[[ Material for the task, beginning ]]

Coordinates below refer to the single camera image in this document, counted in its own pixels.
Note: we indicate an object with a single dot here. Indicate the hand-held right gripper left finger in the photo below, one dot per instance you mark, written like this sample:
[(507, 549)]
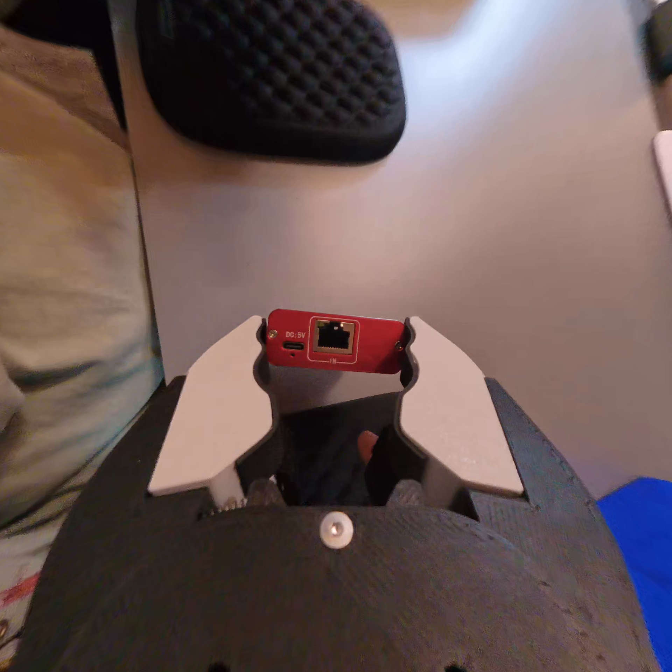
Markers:
[(215, 414)]

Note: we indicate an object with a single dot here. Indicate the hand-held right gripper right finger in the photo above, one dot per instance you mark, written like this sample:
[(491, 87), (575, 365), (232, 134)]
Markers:
[(456, 420)]

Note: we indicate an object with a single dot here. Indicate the red metal adapter box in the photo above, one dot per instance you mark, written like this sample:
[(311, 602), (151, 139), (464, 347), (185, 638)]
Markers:
[(378, 346)]

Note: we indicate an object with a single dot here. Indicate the blue plastic bin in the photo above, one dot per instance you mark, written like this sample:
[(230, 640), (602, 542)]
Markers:
[(640, 551)]

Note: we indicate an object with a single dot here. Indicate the person's right hand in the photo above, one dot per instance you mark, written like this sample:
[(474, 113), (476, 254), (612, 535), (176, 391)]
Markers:
[(367, 446)]

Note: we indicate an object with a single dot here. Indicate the black honeycomb padded rest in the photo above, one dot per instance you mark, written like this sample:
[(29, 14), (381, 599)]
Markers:
[(273, 78)]

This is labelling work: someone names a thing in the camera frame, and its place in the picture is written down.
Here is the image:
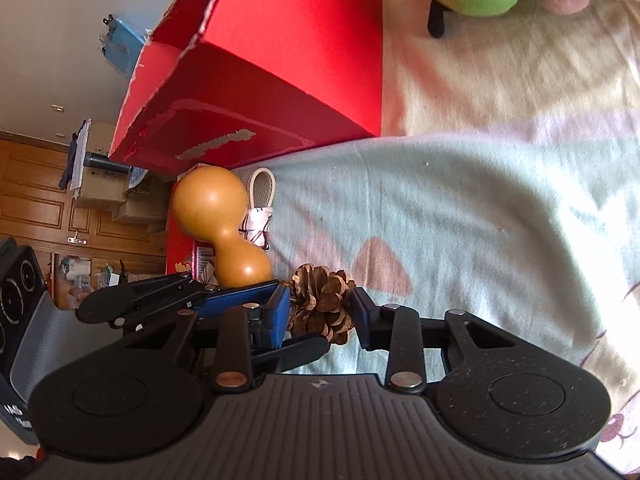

[[ Material for the task, end ]]

> _What you have to do_
Reproduce exactly and only the lines from the line that contains "Indicate the black" to the end of the data above, both ends included. No pictures go in the copy.

> _Solution to this problem_
Note: we indicate an object with a single dot here. Indicate the black honeycomb padded rest in the photo above, one dot per instance you mark, written like this sample:
[(29, 14), (381, 599)]
Markers:
[(273, 78)]

This is labelling work: someone names a thing in the camera frame, and its place in the picture is written down.
Here is the image:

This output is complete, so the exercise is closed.